Custom Ruleset

Start writing your first custom Falco rules

To write a custom rule for Falco from scratch, it is essential to understand the conditions that need to be met for Falco to trigger an alert. However, this task is complex as it requires considering the potential false positives and negatives arising from the rule.

Rules Placement

When adding a new rule to Falco, the first step is determining its placement. For instance, when loading syscall rules, Falco groups them per system call (evt.type) for faster matching and processes them later in sequential order, ensuring that two rules are not triggered simultaneously for the same evt.type field value. Consequently, more general rules should be positioned at the end of the rule set, while more specific rules should be placed at the beginning. This arrangement prevents general rules from capturing events that more specific rules should handle.

It's worth noting that Falco loads a set of predefined rules by default, followed by any custom rules located in the /etc/falco/rules.d directory. This configuration is specified in the /etc/falco/falco.yaml file, under the rules_file: key, as follows:

rules_file:
  - /etc/falco/falco_rules.yaml
  - /etc/falco/falco_rules.local.yaml
  - /etc/falco/rules.d

It can nevertheless be adjusted to prioritize the rules in the rules.d directory, include different rule files or even add new directories. The customization options are flexible.

Considering this, it's important to remember that the default rules file includes reusable lists and macros that may help to create new rules. Therefore, you should carefully decide whether you want to delay the processing of those files or turn off a general rule that captures events intended for your custom rule. Alternatively, you can customize an existing rule within the rules.d directory by either rewriting the entire rule or using the "append" key to modify it.

If you are deploying Falco on a Kubernetes cluster, you will likely use Helm for the installation. In this scenario, instead of placing custom rules files directly in the /etc/falco/rules.d directory, you can add them to the values.yaml file provided to the helm command.

Locate the line customRules: {} in the values.yaml file and replace it with a configuration similar to the following:

customRules:
  custom-rules.yaml: |-
    - rule: Example rule
      desc: ...
      ...
    - rule: Example rule 2
      ...
  more-custom-rules.yaml: |-
    - rule: ...
      ...

That will instruct Helm to create as many rules files as you define here accessible inside the Falco Pods, under the directory /etc/falco/rules.d.

Finally, remember that keeping any previous ruleset and extending it, although sometimes recommended, is not enforced. It's acceptable to create a new ruleset by reorganizing the upstream rules, reordering and rewriting them, mixing in custom rules, splitting them into different sets and files, etc. Default Falco rules should be considered more of a guidance than a requirement to adopt.
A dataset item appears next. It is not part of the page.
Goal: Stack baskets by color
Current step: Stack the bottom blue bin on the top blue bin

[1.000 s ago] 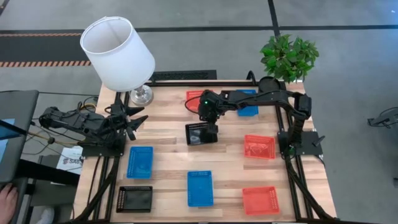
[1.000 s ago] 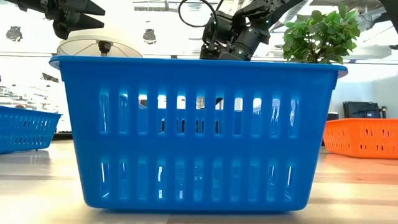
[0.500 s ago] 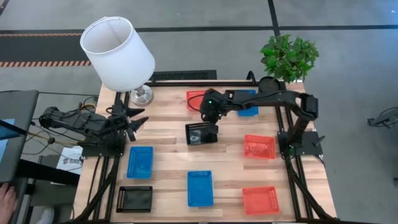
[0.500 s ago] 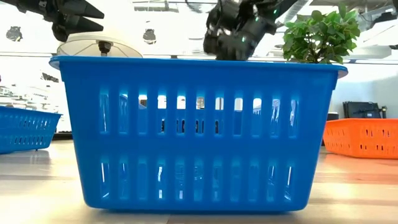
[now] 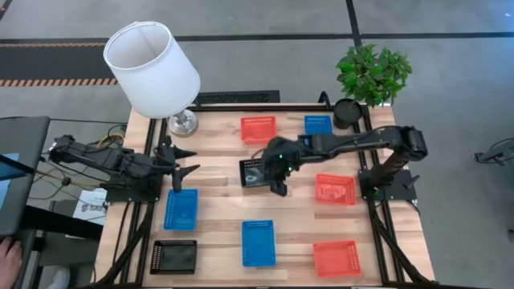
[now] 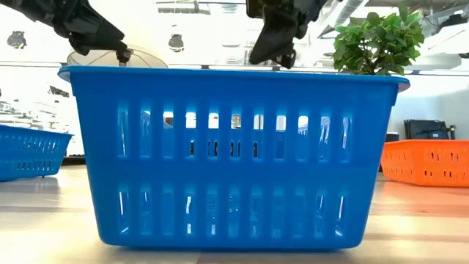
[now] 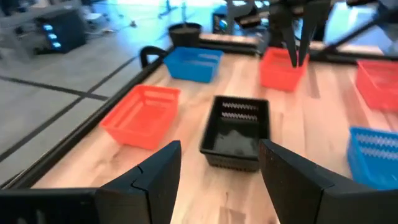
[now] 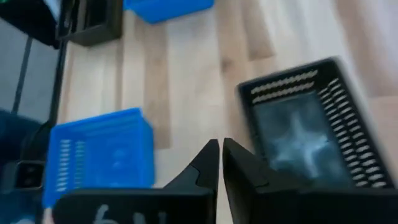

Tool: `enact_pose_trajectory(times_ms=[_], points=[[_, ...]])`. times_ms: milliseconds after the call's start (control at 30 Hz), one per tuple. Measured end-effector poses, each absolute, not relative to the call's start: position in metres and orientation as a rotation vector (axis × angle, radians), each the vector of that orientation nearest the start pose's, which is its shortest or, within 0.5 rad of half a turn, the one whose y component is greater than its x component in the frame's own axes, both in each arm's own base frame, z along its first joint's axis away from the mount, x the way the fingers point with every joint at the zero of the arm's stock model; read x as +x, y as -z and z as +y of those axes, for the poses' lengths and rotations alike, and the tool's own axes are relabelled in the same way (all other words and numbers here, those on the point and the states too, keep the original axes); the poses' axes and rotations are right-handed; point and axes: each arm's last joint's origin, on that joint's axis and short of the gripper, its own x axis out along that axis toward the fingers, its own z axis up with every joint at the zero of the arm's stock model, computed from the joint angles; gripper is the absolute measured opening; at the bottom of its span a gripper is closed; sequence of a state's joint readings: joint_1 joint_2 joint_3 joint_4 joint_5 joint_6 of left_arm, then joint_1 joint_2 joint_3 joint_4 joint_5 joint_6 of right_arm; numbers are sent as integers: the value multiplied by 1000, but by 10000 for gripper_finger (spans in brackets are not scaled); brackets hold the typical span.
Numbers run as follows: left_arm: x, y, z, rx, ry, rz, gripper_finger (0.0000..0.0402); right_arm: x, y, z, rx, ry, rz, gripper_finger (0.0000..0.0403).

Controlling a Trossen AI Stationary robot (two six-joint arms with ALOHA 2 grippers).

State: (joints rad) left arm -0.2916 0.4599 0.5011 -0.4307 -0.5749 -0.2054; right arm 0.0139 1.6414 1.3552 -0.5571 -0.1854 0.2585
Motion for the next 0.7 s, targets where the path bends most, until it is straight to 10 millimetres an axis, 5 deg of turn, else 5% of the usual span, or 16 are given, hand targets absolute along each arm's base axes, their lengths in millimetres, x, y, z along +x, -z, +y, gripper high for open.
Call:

To learn more about tweaking the Falco configuration to install new rules, see the documentation about default and local rules.

Rules Structure

Rules in Falco are defined using YAML syntax. Each rule is represented as an object in a YAML list, denoted by using a hyphen (-) before the first key in the rule. When creating a new rule, several essential keys should be included:

- rule:
  desc:
  condition:
  output:
  priority:
  tags:
  • The rule key will indicate this is a rule to consider when processing the full set of rules. Without this key, Falco will ignore that entry. It has to be unique to create a new rule. Otherwise, it will overwrite any previously defined rule with the same value.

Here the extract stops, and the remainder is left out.